Le associazioni italiane che si battono per difendere diritti generali di cittadinanza, non hanno mai valutato questo problema, rivolgendosi magari al singolo immigrato con una certa preparazione politica che emerge nei momenti di massima tensione, ma non si riesce mai ad avere in blocco un'associazione che si muove o ancora meglio forme di autorganizzazione di base tra gli immigrati.

Sul mondo degli immigrati agiscono anche le istituzioni italiane, pensiamo al ruolo che il Comune di Torino ha attribuito alla Consulta degli immigrati, un tentativo di organizzare gli immigrati legali sui bisogni del Comune, non su quelli degli immigrati. Il bisogno della Giunta di centro-sinistra è quello di avere una rappresentanza degli immigrati, una forma a sé speculare ma depotenziata, che in qualche modo svolgesse un ruolo di mediazione e di dialogo. Non a caso è stata scelta poi una rappresentanza presa tra lo strato più "assimilabile" di immigrati.
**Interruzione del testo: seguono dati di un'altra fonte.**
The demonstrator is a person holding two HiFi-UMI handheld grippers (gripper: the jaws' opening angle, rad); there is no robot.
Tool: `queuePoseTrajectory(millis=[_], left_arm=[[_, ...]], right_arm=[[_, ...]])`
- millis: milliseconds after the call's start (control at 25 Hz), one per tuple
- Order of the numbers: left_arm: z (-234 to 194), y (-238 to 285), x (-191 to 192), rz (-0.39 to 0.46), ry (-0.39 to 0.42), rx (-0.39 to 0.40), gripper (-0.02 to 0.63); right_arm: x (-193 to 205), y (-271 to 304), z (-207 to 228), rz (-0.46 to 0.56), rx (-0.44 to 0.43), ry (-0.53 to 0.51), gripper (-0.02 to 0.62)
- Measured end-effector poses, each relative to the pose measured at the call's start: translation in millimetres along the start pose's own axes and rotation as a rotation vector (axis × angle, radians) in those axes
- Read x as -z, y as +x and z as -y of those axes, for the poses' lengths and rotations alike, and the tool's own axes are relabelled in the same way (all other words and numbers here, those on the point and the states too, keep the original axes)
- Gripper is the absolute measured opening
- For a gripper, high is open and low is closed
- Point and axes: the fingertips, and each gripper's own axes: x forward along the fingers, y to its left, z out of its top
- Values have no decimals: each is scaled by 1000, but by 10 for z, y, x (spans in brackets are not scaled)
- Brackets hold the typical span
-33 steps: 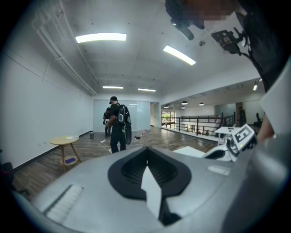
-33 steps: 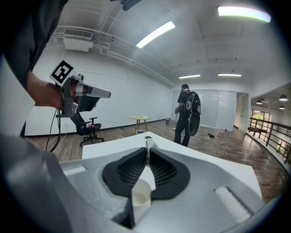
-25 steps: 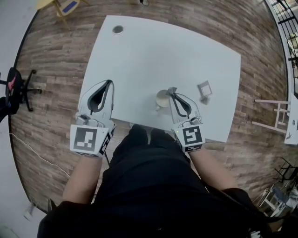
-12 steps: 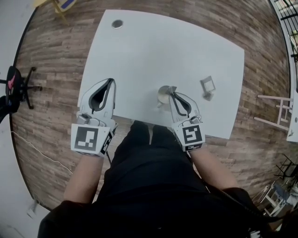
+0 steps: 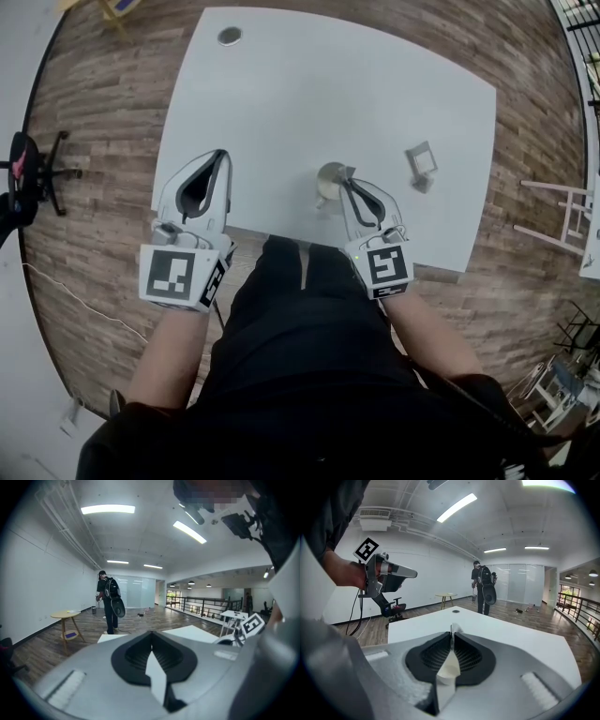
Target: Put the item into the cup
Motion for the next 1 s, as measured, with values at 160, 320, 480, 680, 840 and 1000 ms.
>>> queuePoseTrajectory(millis=[160, 320, 480, 680, 840, 1000], left_arm=[[-12, 14, 49, -13, -9, 4, -5], [-18, 32, 82, -23, -18, 4, -5], [-53, 46, 116, -32, -27, 6, -5], [-54, 89, 166, -47, -35, 11, -5], [-67, 100, 186, -58, -36, 13, -5], [-51, 116, 222, -69, -43, 20, -5]], right_arm=[[28, 31, -36, -10, -4, 8, 31], [83, 34, -54, -23, -8, 21, 31], [116, 78, -75, -34, -8, 28, 31], [171, 112, -79, -46, -12, 36, 31], [200, 145, -99, -56, -17, 47, 31], [233, 165, -122, -66, -27, 47, 31]])
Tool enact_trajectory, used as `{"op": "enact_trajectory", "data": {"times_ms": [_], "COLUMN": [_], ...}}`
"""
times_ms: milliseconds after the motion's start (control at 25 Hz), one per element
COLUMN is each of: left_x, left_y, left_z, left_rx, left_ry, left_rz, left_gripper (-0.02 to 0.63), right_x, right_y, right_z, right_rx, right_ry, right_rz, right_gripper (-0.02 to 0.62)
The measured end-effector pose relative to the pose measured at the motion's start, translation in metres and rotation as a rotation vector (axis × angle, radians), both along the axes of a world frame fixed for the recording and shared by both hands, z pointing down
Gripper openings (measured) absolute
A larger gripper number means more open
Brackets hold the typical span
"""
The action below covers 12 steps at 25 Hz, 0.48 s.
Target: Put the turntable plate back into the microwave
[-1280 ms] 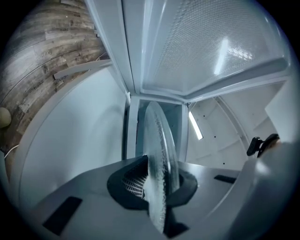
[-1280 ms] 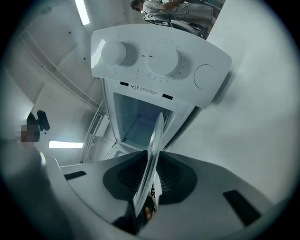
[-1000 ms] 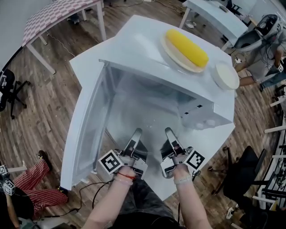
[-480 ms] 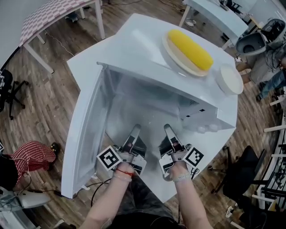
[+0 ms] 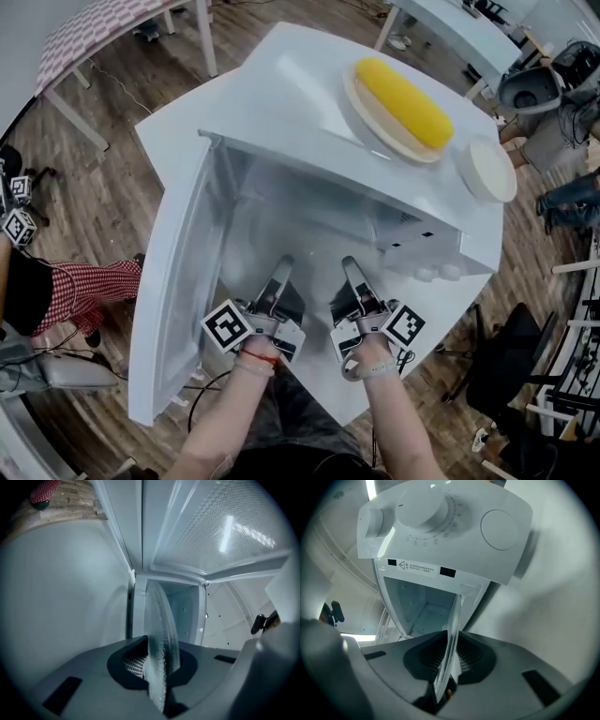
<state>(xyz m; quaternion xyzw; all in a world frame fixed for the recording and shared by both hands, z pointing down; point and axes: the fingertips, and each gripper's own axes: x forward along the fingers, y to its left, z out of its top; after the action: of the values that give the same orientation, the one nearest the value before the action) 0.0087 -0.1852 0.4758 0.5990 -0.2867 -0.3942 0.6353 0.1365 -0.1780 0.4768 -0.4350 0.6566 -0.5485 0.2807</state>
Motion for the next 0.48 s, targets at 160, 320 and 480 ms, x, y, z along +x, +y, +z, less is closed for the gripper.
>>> {"op": "enact_trajectory", "data": {"times_ms": [160, 320, 480], "left_x": [-0.0006, -0.0010, 0.0000], "left_y": [-0.0030, -0.0060, -0.0099], "left_z": [0.0015, 0.0027, 0.0035], "left_rx": [0.003, 0.005, 0.005], "left_ry": [-0.004, -0.001, 0.006], "left_rz": [0.003, 0.002, 0.001], "left_gripper": [0.032, 0.032, 0.032], "right_x": [0.0004, -0.0002, -0.0010], "right_y": [-0.0018, -0.0041, -0.0034], "right_z": [0.0034, 0.0041, 0.0030], "right_rx": [-0.009, -0.012, -0.010], "right_ry": [-0.007, -0.014, -0.014], "right_rz": [0.009, 0.014, 0.015], "right_gripper": [0.060, 0.060, 0.061]}}
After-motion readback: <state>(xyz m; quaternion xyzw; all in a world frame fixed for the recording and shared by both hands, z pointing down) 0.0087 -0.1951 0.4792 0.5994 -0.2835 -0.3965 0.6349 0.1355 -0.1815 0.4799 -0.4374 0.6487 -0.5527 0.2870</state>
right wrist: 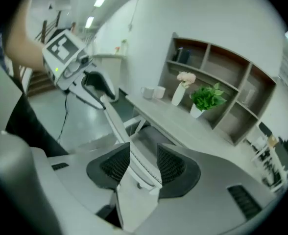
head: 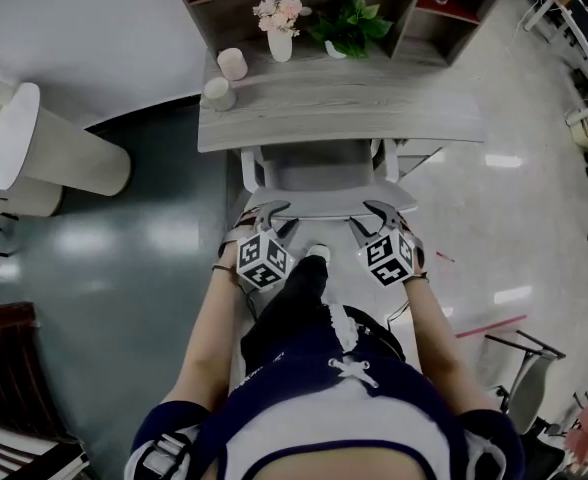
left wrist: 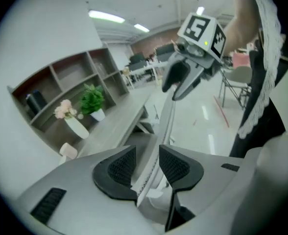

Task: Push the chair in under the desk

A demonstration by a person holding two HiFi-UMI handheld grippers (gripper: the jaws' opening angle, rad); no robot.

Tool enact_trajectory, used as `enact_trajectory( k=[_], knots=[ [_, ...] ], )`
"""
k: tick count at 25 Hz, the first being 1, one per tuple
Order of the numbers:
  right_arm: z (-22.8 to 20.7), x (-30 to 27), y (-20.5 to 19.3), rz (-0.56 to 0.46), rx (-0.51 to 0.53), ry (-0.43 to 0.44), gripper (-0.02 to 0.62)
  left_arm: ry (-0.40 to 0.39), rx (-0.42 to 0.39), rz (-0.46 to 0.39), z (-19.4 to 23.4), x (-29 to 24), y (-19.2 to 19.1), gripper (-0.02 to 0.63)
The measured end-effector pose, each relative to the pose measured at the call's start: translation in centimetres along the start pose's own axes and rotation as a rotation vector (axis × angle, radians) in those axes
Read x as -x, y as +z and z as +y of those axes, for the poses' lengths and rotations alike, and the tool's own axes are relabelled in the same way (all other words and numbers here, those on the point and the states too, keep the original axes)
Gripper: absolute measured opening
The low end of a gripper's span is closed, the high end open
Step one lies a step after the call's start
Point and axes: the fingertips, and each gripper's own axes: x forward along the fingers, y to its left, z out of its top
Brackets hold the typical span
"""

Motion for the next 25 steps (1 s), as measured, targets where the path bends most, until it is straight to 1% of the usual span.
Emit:
enact_trajectory(
  k=[1, 2, 3, 4, 5, 6, 7, 10, 12, 14, 15, 17, 21, 25],
  knots=[
    [-0.4, 1.1, 0.9, -0.062, -0.093, -0.014, 0.156, 0.034, 0.065, -0.062, 0.7, 1.2, 1.1, 0.139],
    [-0.9, 2.2, 1.9, -0.124, -0.183, -0.03, 0.118, 0.067, 0.132, -0.125, 1.4, 2.4, 2.1, 0.112],
    [-1.3, 3.3, 2.7, -0.183, -0.262, -0.046, 0.062, 0.093, 0.192, -0.186, 1.9, 3.6, 3.1, 0.1],
    [-1.6, 4.3, 3.4, -0.231, -0.328, -0.055, 0.037, 0.115, 0.241, -0.24, 2.3, 4.6, 4.1, 0.083],
    [-1.6, 5.1, 4.0, -0.268, -0.381, -0.056, 0.029, 0.133, 0.278, -0.283, 2.5, 5.5, 4.8, 0.068],
    [-1.5, 5.9, 4.5, -0.297, -0.422, -0.053, 0.023, 0.151, 0.305, -0.317, 2.4, 6.3, 5.5, 0.034],
    [-1.2, 6.5, 4.9, -0.322, -0.454, -0.048, 0.018, 0.167, 0.329, -0.344, 2.2, 7.0, 6.0, 0.014],
    [-0.1, 8.4, 5.8, -0.398, -0.517, -0.04, 0.011, 0.203, 0.426, -0.422, 1.3, 8.9, 7.6, 0.009],
    [0.8, 9.6, 6.3, -0.453, -0.539, -0.039, 0.011, 0.22, 0.513, -0.485, 0.6, 10.2, 8.5, 0.009],
    [1.9, 10.8, 6.6, -0.491, -0.549, -0.047, 0.011, 0.221, 0.574, -0.542, -0.7, 11.4, 9.4, 0.008],
    [2.4, 11.4, 6.6, -0.502, -0.55, -0.053, 0.011, 0.216, 0.587, -0.562, -1.5, 12.0, 9.8, 0.008],
    [3.4, 12.4, 6.3, -0.511, -0.543, -0.064, 0.009, 0.204, 0.584, -0.581, -3.2, 12.7, 10.5, 0.008],
    [5.4, 13.8, 5.0, -0.498, -0.512, -0.067, 0.009, 0.198, 0.537, -0.56, -6.6, 13.4, 10.8, 0.008],
    [7.4, 15.4, 3.5, -0.49, -0.495, -0.06, 0.009, 0.206, 0.548, -0.555, -9.5, 14.5, 10.3, 0.008]
  ],
)
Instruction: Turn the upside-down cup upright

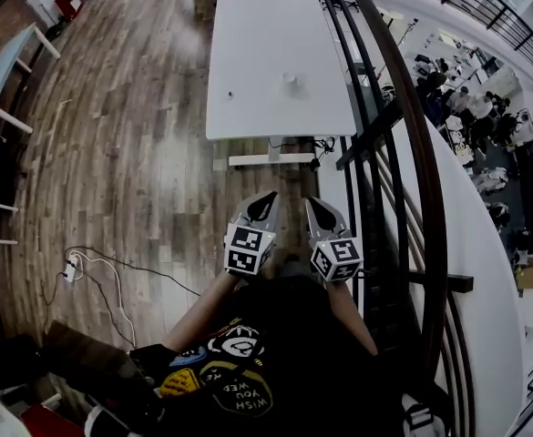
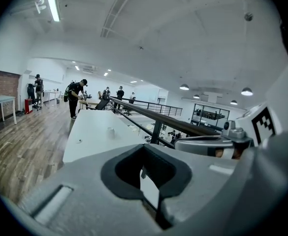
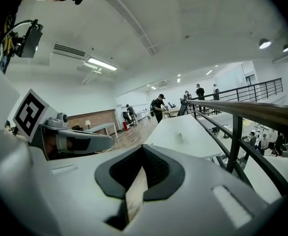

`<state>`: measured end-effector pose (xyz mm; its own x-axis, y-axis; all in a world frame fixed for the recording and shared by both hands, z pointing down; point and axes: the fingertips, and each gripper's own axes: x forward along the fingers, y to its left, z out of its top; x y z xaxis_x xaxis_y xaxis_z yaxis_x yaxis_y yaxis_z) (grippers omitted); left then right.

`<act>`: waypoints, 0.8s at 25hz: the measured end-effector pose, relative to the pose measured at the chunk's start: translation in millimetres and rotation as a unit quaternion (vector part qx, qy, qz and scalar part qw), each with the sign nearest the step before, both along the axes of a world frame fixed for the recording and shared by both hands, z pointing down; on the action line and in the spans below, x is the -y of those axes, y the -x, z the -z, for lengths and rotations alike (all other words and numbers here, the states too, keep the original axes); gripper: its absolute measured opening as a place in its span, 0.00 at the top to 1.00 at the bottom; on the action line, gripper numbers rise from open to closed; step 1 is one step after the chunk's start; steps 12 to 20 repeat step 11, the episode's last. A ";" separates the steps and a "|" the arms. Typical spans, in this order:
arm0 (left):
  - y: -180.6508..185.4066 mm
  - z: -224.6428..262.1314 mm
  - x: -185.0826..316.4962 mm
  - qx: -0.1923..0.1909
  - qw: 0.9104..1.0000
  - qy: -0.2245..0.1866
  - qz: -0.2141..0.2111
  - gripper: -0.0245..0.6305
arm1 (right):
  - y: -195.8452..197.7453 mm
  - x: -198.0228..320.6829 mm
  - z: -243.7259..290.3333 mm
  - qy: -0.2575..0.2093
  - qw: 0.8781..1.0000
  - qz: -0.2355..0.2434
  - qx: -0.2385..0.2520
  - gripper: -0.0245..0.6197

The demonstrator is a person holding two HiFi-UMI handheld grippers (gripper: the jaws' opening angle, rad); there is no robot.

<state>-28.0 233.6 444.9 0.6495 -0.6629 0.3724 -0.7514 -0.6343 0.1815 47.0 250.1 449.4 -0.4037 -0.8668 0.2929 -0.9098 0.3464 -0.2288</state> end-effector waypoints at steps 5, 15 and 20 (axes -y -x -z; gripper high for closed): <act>-13.9 2.0 -6.9 -0.008 1.000 0.009 -0.010 0.96 | -9.6 6.4 6.5 -0.007 1.000 0.025 -0.008 0.97; -27.4 6.1 -1.4 0.009 1.000 0.005 -0.002 0.96 | -25.9 10.7 23.7 -0.016 1.000 0.026 0.000 0.97; -27.4 6.1 -1.4 0.009 1.000 0.005 -0.002 0.96 | -25.9 10.7 23.7 -0.016 1.000 0.026 0.000 0.97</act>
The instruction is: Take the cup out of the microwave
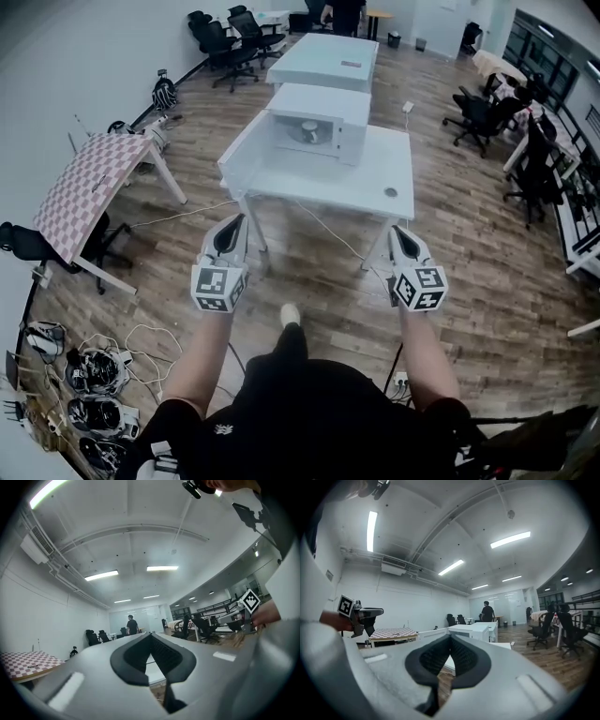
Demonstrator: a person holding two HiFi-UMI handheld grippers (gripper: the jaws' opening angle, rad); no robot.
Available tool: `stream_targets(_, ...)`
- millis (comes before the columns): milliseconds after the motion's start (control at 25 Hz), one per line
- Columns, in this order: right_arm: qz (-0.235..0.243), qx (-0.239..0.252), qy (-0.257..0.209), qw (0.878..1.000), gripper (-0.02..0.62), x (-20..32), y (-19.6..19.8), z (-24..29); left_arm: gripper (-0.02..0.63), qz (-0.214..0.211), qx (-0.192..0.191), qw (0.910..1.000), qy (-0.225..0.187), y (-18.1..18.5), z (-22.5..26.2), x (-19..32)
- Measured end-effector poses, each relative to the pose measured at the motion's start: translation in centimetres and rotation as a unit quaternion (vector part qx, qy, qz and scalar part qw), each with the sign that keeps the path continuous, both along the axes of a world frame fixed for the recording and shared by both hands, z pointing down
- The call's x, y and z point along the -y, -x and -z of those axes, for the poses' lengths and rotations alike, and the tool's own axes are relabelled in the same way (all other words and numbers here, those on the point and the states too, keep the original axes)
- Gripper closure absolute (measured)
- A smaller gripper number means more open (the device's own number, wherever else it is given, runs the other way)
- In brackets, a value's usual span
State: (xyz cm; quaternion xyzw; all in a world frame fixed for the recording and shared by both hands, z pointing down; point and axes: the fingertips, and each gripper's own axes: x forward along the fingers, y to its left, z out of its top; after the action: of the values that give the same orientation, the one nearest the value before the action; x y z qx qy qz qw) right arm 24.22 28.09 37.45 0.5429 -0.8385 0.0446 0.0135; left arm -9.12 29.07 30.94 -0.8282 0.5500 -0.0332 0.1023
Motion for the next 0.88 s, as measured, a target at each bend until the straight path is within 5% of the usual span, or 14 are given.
stream_targets(880, -0.023, -0.011, -0.009, 1.000, 0.595, 18.7, 4.8, 0.6, 0.600, -0.014, -0.016, 0.9998, -0.006, 5.4, -1.1, 20.6)
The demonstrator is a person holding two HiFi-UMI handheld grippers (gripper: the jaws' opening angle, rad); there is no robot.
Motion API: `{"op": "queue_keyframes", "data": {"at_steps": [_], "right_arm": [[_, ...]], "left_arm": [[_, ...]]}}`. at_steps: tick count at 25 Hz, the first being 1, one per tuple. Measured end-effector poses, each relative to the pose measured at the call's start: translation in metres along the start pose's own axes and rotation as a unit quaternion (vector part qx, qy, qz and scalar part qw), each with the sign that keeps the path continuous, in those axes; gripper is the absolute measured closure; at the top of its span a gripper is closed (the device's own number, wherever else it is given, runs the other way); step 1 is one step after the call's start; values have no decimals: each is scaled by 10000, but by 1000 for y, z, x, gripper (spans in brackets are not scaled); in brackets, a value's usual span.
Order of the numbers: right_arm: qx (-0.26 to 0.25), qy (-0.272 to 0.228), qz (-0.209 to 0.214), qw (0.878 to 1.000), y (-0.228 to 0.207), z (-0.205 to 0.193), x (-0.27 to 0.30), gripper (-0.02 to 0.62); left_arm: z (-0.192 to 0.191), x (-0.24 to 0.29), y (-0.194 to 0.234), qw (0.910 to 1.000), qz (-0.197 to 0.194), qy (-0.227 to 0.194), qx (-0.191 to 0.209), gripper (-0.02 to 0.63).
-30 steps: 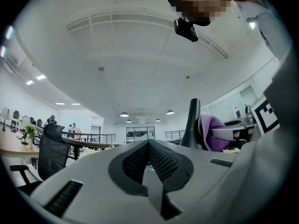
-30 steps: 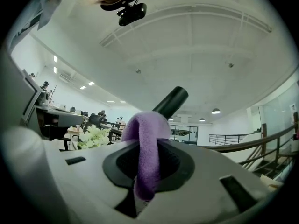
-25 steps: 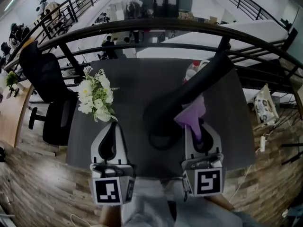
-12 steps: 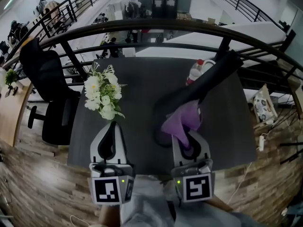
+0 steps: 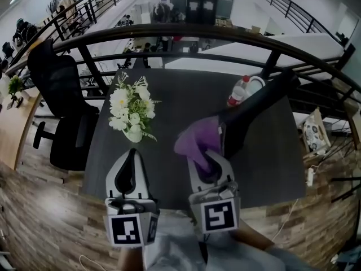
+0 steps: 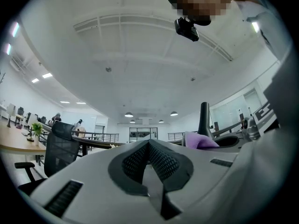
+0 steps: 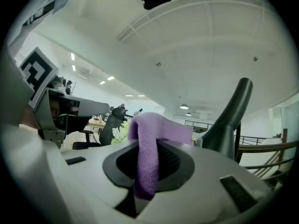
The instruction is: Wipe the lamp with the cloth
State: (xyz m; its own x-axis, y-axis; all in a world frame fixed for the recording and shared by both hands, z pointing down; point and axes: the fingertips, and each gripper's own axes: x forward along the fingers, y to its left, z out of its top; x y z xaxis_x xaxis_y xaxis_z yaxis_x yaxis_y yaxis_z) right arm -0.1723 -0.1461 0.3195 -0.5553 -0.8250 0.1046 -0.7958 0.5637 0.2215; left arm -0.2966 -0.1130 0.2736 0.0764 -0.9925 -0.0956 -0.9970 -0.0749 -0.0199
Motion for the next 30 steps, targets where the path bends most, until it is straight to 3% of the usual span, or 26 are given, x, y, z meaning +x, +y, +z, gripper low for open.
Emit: {"op": "queue_keyframes", "data": {"at_steps": [10, 19, 30], "right_arm": [[-234, -368, -195, 9989, -23, 25, 6, 542], [-695, -570, -897, 9919, -83, 56, -14, 541], [-1113, -1149, -1674, 9728, -154, 109, -43, 541]], "left_arm": [[1, 7, -2, 9999, -13, -59, -90, 601], [4, 21, -19, 9994, -259, -164, -129, 601], [11, 23, -28, 9989, -372, -262, -149, 601]]}}
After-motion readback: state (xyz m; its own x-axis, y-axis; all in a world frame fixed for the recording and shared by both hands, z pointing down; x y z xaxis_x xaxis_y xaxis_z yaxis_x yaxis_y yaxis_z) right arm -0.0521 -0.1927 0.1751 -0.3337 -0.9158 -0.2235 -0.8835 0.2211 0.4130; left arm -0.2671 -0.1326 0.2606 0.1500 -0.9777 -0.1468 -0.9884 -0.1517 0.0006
Discorso simile è quello del sindacato, che riesce ad attrarre alcune figure di riferimento tra gli immigrati e li immette all'interno della propria struttura cercando così di determinare i percorsi di organizzazione degli immigrati.

Lunga comunque è ancora la strada che ci separa da forme di organizzazione e di rappresentanza autonome degli immigrati.